Ich habe einen WiFi-Schalter gekauft, der ohne N-Anschluss installiert werden kann (also wie ein Dimmer in Serie mit der Last). Da, wo ich ihn installieren will, brauche ich das zwar nicht, aber aus Neugier habe ich ihn mal geöffnet, um zu sehen, wie das schaltungstechnisch gelöst ist.
Als Schaltelement ist ein dickes Relais verbaut. Zur Stromversorgung dient ein PN8015, vermutlich in üblicher Weise als Buck-Converter verbaut, siehe dazu beiliegende Grafik, die ich im Internet gefunden habe.
Die Frage ist, woher der PN8015 seine Betriebsspannung bekommt. Solange das Relais ausgeschaltet ist, kann er sich aus der Netzspannung über dem Relais bedienen. Was aber tut er, wenn das Relais eingeschaltet ist? Einzige Erklärung, die mir dazu einfällt ist, dass die beiden dicken FETs (NCE3090K, Niederspannungstyp mit Vds max 30V) dann in Reihe mit der Last liegen und daran eine Hilfsspannung zum Weiterbetrieb der Stromversorgung abfällt.
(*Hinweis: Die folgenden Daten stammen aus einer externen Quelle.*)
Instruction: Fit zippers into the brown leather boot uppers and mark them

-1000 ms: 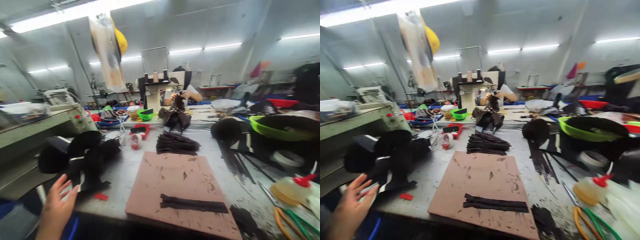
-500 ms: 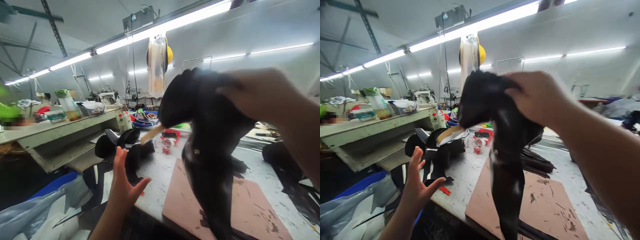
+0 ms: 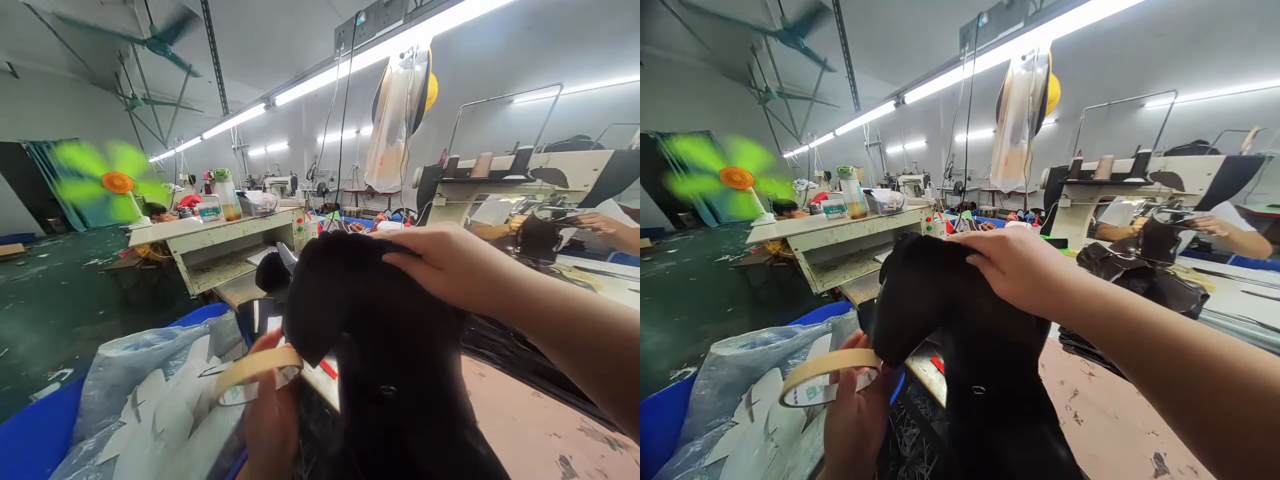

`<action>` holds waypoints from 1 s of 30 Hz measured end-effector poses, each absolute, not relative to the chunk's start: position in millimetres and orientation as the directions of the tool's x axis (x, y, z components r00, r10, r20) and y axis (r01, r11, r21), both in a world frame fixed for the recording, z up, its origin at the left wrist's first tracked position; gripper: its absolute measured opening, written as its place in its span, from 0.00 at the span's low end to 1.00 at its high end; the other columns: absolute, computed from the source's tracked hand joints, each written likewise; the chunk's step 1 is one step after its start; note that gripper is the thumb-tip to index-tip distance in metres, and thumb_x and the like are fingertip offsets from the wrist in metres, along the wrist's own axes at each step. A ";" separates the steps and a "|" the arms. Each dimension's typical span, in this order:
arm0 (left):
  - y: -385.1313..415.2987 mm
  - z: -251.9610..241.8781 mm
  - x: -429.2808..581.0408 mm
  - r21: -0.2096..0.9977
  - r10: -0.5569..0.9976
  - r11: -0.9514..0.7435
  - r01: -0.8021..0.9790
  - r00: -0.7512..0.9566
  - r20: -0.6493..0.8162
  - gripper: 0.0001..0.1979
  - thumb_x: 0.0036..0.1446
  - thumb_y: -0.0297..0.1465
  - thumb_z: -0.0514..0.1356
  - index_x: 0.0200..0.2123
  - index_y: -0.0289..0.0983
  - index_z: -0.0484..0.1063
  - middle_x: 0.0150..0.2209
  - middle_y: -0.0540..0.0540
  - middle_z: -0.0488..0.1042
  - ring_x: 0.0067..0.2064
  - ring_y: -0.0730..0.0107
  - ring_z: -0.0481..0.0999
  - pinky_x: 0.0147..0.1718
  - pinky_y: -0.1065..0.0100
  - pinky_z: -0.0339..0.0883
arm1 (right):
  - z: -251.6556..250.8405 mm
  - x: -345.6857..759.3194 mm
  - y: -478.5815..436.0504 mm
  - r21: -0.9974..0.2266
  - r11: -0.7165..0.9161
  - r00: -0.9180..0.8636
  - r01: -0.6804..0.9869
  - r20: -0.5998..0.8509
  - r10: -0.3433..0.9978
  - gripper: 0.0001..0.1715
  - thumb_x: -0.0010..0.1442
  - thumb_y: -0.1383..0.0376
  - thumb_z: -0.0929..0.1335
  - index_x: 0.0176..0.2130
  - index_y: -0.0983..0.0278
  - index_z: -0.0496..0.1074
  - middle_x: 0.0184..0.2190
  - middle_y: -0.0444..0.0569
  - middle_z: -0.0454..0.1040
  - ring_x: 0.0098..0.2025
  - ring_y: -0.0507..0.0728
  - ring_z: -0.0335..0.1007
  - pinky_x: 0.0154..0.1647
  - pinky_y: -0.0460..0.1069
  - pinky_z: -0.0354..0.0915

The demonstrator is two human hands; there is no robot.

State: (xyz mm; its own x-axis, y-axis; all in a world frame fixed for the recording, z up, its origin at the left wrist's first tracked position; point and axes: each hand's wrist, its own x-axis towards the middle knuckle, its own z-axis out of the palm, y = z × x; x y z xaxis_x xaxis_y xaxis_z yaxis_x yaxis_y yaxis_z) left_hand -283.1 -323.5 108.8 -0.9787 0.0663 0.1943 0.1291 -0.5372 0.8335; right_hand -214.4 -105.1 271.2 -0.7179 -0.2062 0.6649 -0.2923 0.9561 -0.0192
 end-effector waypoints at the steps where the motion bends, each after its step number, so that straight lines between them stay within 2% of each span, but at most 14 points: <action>1: -325.6 111.0 -285.6 0.827 0.089 -0.552 0.109 -0.978 0.188 0.16 0.44 0.44 0.63 0.31 0.38 0.70 0.33 0.47 0.74 0.34 0.67 0.73 0.31 0.69 0.68 | 270.7 -216.2 -101.4 -0.008 0.959 -0.734 -0.282 0.645 -0.211 0.20 0.57 0.69 0.61 0.47 0.56 0.72 0.35 0.42 0.77 0.36 0.56 0.74 0.39 0.50 0.67; 3: -329.1 114.0 -291.1 0.823 0.206 -0.566 0.055 -0.957 0.205 0.17 0.45 0.43 0.64 0.21 0.36 0.65 0.22 0.49 0.70 0.24 0.72 0.68 0.23 0.72 0.63 | 273.4 -217.9 -89.1 0.007 0.984 -0.777 -0.176 0.613 -0.143 0.20 0.56 0.69 0.62 0.46 0.55 0.73 0.32 0.42 0.77 0.33 0.56 0.73 0.36 0.50 0.67; 5: -332.7 114.0 -295.0 0.809 0.310 -0.588 -0.010 -0.927 0.214 0.20 0.45 0.44 0.63 0.18 0.36 0.61 0.15 0.51 0.64 0.19 0.74 0.63 0.19 0.73 0.58 | 282.7 -217.1 -71.0 0.017 0.996 -0.767 0.085 0.640 0.055 0.19 0.54 0.69 0.64 0.45 0.56 0.74 0.29 0.44 0.76 0.32 0.58 0.72 0.35 0.53 0.67; 8: -339.7 107.2 -298.4 0.822 0.290 -0.566 -0.059 -0.948 0.131 0.19 0.45 0.43 0.64 0.19 0.37 0.61 0.16 0.52 0.64 0.18 0.76 0.61 0.17 0.75 0.55 | 305.1 -215.4 -42.3 -0.019 0.865 -0.576 0.502 0.739 0.350 0.19 0.55 0.68 0.64 0.46 0.57 0.73 0.29 0.49 0.75 0.35 0.63 0.70 0.37 0.58 0.65; 10: -343.0 99.1 -301.1 0.852 0.250 -0.512 -0.113 -0.968 0.021 0.17 0.42 0.42 0.66 0.22 0.36 0.63 0.20 0.52 0.68 0.19 0.77 0.63 0.17 0.76 0.55 | 318.9 -219.8 -28.5 -0.053 0.790 -0.450 0.611 0.798 0.401 0.21 0.57 0.69 0.62 0.50 0.56 0.70 0.33 0.52 0.74 0.38 0.65 0.70 0.37 0.59 0.64; 12: -342.4 90.5 -303.5 0.860 0.202 -0.461 -0.220 -0.969 -0.139 0.19 0.36 0.41 0.68 0.25 0.36 0.65 0.22 0.50 0.70 0.20 0.75 0.66 0.17 0.75 0.58 | 325.7 -233.6 -21.3 -0.052 0.788 -0.365 0.613 0.866 0.341 0.25 0.57 0.70 0.61 0.53 0.55 0.67 0.38 0.52 0.74 0.41 0.65 0.69 0.38 0.58 0.63; 14: -337.2 84.0 -303.2 0.854 0.195 -0.417 -0.312 -0.948 -0.251 0.21 0.31 0.40 0.69 0.26 0.35 0.67 0.21 0.49 0.71 0.20 0.72 0.68 0.17 0.73 0.59 | 322.2 -258.1 -20.8 0.022 0.840 -0.347 0.542 0.917 0.199 0.26 0.59 0.70 0.60 0.55 0.56 0.64 0.42 0.51 0.73 0.43 0.63 0.68 0.40 0.57 0.61; 16: -329.4 81.3 -298.6 0.863 0.258 -0.368 -0.345 -0.930 -0.262 0.21 0.31 0.41 0.70 0.26 0.34 0.68 0.22 0.48 0.72 0.20 0.71 0.70 0.18 0.74 0.60 | 307.1 -289.1 -27.2 0.137 0.909 -0.439 0.394 0.897 0.055 0.25 0.62 0.71 0.57 0.55 0.57 0.64 0.47 0.51 0.71 0.47 0.60 0.66 0.44 0.54 0.59; 18: -322.3 82.2 -291.0 0.871 0.350 -0.343 -0.352 -0.908 -0.229 0.21 0.35 0.42 0.69 0.26 0.34 0.68 0.27 0.48 0.74 0.23 0.72 0.73 0.19 0.75 0.60 | 282.0 -318.3 -41.7 0.172 0.970 -0.646 0.170 0.763 -0.022 0.25 0.62 0.71 0.57 0.57 0.58 0.63 0.52 0.51 0.68 0.50 0.59 0.64 0.46 0.53 0.59; 21: -317.5 86.2 -280.9 0.861 0.411 -0.320 -0.395 -0.877 -0.249 0.21 0.35 0.43 0.69 0.28 0.35 0.68 0.32 0.48 0.75 0.26 0.71 0.74 0.22 0.75 0.62 | 236.4 -338.8 -77.6 0.032 0.996 -0.883 -0.087 0.461 -0.092 0.27 0.59 0.69 0.64 0.58 0.61 0.61 0.55 0.53 0.65 0.47 0.60 0.67 0.42 0.52 0.63; 24: -315.7 88.8 -276.4 0.865 0.429 -0.293 -0.407 -0.865 -0.262 0.22 0.35 0.43 0.69 0.28 0.35 0.68 0.32 0.48 0.75 0.26 0.71 0.74 0.23 0.75 0.64 | 198.6 -316.5 -117.2 -0.133 0.959 -0.914 -0.251 0.359 -0.189 0.23 0.59 0.62 0.66 0.54 0.62 0.66 0.53 0.51 0.67 0.46 0.57 0.69 0.44 0.49 0.64; 27: -307.2 90.7 -269.6 0.882 0.456 -0.234 -0.409 -0.847 -0.272 0.22 0.34 0.43 0.69 0.28 0.35 0.69 0.29 0.48 0.75 0.26 0.70 0.74 0.23 0.74 0.65 | 173.7 -259.8 -140.9 -0.602 0.722 -0.939 -0.343 0.217 -0.265 0.17 0.62 0.60 0.62 0.47 0.65 0.70 0.41 0.49 0.74 0.40 0.53 0.70 0.40 0.46 0.65; 29: -296.6 91.1 -260.2 0.897 0.501 -0.191 -0.399 -0.825 -0.261 0.23 0.34 0.45 0.68 0.30 0.36 0.69 0.26 0.48 0.74 0.26 0.69 0.74 0.23 0.72 0.66 | 160.0 -215.8 -144.9 -0.848 0.482 -0.965 -0.222 0.122 -0.231 0.13 0.60 0.60 0.64 0.41 0.66 0.70 0.33 0.46 0.73 0.34 0.51 0.69 0.35 0.45 0.64; 30: -290.4 90.4 -255.1 0.907 0.541 -0.161 -0.389 -0.803 -0.248 0.24 0.33 0.45 0.69 0.31 0.36 0.69 0.26 0.49 0.74 0.26 0.68 0.74 0.23 0.71 0.66 | 153.1 -194.9 -143.0 -0.926 0.350 -0.978 -0.141 0.077 -0.193 0.13 0.57 0.59 0.66 0.38 0.66 0.69 0.29 0.43 0.71 0.31 0.49 0.68 0.33 0.44 0.64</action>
Das Ganze ist mit einigem Aufwand realisiert, mit 2 zusätzlichen ICs und mehr als einem Dutzend Dioden.
Hat sich da jemand etwas ganz spezielles ausgedacht, oder ist das (bloß mir unbekannter) Standard? Gibt es Musterschaltungen, Applikationsschriften für so eine Stromversorgungs-Schaltung?